In the records below, find the line with "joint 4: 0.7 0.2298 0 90" and the line with "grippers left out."; return exactly those lines and every line between them.
Content starts
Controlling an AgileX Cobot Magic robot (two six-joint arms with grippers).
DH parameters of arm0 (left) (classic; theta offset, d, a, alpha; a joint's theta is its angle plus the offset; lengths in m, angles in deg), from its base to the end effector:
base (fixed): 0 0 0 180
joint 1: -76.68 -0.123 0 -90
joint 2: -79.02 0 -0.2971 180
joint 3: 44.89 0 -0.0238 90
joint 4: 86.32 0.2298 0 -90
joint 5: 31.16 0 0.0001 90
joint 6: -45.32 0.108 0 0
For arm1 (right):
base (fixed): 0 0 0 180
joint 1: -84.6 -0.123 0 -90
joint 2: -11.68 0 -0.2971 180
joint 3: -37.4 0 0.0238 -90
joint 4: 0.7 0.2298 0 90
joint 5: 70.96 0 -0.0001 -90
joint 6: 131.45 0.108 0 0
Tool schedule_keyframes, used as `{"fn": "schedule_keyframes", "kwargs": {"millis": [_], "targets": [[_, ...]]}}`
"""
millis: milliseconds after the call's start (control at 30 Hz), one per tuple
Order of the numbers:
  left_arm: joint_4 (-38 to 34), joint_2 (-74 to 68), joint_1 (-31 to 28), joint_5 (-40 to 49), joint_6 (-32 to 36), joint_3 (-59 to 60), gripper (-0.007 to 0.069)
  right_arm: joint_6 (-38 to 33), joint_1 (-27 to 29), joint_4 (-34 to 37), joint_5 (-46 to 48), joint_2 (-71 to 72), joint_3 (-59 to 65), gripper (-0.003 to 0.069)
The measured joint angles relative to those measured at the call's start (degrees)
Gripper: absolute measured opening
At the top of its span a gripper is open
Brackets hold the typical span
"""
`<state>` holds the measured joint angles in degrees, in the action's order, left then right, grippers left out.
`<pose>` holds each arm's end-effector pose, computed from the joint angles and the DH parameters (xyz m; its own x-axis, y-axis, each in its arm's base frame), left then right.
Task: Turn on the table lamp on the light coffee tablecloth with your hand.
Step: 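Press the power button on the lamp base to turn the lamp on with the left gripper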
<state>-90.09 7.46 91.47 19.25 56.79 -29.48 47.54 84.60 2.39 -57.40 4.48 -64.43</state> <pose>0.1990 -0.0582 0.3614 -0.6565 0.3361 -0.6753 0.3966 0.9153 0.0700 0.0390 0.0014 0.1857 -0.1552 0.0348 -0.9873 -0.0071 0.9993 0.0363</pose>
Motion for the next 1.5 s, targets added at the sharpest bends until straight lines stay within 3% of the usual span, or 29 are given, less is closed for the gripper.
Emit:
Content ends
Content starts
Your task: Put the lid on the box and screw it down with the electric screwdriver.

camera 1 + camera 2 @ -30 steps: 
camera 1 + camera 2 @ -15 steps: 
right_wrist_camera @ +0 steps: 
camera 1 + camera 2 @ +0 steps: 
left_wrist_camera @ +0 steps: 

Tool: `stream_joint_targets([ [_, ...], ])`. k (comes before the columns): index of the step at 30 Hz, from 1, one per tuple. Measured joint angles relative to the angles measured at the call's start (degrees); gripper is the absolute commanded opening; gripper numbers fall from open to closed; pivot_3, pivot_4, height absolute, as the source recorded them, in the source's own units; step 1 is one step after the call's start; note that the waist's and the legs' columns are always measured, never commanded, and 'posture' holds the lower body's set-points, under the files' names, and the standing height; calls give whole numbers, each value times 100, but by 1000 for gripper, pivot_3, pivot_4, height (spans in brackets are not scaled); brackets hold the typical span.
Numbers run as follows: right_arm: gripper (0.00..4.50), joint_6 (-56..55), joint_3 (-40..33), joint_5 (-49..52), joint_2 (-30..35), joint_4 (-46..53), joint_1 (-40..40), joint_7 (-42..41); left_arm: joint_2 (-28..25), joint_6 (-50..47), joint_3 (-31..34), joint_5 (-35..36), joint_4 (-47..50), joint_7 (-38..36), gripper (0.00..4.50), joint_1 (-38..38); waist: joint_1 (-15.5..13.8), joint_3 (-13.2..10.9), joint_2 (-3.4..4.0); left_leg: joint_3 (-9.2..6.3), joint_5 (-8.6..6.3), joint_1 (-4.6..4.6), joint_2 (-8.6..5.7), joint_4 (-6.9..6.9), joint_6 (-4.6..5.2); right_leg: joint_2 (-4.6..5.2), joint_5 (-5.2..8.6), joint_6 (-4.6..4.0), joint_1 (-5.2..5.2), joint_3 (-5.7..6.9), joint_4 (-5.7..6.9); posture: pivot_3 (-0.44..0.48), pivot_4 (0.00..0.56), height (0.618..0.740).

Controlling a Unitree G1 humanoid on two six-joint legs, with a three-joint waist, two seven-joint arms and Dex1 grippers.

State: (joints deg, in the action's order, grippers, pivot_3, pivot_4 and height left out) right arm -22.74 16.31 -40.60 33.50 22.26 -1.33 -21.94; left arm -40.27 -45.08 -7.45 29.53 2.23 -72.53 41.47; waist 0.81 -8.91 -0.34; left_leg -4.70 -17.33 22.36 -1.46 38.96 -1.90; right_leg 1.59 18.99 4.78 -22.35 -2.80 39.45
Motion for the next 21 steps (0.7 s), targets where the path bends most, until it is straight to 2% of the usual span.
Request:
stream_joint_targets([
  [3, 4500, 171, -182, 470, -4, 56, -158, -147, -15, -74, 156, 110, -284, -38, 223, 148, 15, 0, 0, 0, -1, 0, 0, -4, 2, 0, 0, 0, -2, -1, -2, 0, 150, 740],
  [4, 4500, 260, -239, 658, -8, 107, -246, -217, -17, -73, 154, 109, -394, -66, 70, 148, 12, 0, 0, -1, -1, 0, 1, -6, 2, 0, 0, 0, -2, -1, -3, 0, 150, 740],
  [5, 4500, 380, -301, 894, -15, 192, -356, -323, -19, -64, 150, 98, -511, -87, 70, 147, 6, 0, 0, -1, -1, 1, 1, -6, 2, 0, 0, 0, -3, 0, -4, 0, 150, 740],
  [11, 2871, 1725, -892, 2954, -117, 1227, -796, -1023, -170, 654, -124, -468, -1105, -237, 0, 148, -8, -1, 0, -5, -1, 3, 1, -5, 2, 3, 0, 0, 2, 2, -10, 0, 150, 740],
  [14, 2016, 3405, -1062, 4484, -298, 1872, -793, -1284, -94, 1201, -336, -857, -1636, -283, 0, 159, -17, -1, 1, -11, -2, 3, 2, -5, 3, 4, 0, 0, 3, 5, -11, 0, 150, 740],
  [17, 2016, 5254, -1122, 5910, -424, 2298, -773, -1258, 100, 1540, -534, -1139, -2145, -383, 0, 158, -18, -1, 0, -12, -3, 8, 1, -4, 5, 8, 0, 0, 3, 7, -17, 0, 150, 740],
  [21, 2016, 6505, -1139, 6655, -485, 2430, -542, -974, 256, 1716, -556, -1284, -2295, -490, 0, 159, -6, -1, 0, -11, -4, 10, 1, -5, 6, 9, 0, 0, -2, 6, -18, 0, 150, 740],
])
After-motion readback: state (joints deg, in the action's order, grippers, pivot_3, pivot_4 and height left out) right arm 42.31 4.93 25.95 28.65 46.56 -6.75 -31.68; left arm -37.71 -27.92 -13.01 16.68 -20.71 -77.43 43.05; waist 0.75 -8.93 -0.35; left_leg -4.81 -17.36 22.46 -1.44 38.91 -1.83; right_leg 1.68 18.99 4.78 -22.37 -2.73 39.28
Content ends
▶ [Answer to the problem]
joint 4: 0.7 0.2298 0 90
joint 5: 70.96 0 -0.0001 -90
joint 6: 131.45 0.108 0 0
Tool schedule_keyframes, used as `{"fn": "schedule_keyframes", "kwargs": {"millis": [_], "targets": [[_, ...]]}}`
"""
millis: milliseconds after the call's start (control at 30 Hz), one per tuple
Order of the numbers:
  left_arm: joint_4 (-38 to 34), joint_2 (-74 to 68), joint_1 (-31 to 28), joint_5 (-40 to 49), joint_6 (-32 to 36), joint_3 (-59 to 60), gripper (-0.007 to 0.069)
  right_arm: joint_6 (-38 to 33), joint_1 (-27 to 29), joint_4 (-34 to 37), joint_5 (-46 to 48), joint_2 (-71 to 72), joint_3 (-59 to 65), gripper (-0.003 to 0.069)
The measured joint angles relative to those measured at the call's start (degrees)
Gripper: absolute measured opening
At the top of its span a gripper is open
Brackets hold the typical span
"""
`<state>` holds the measured joint angles in degrees, in the action's order, left then right, grippers left out.

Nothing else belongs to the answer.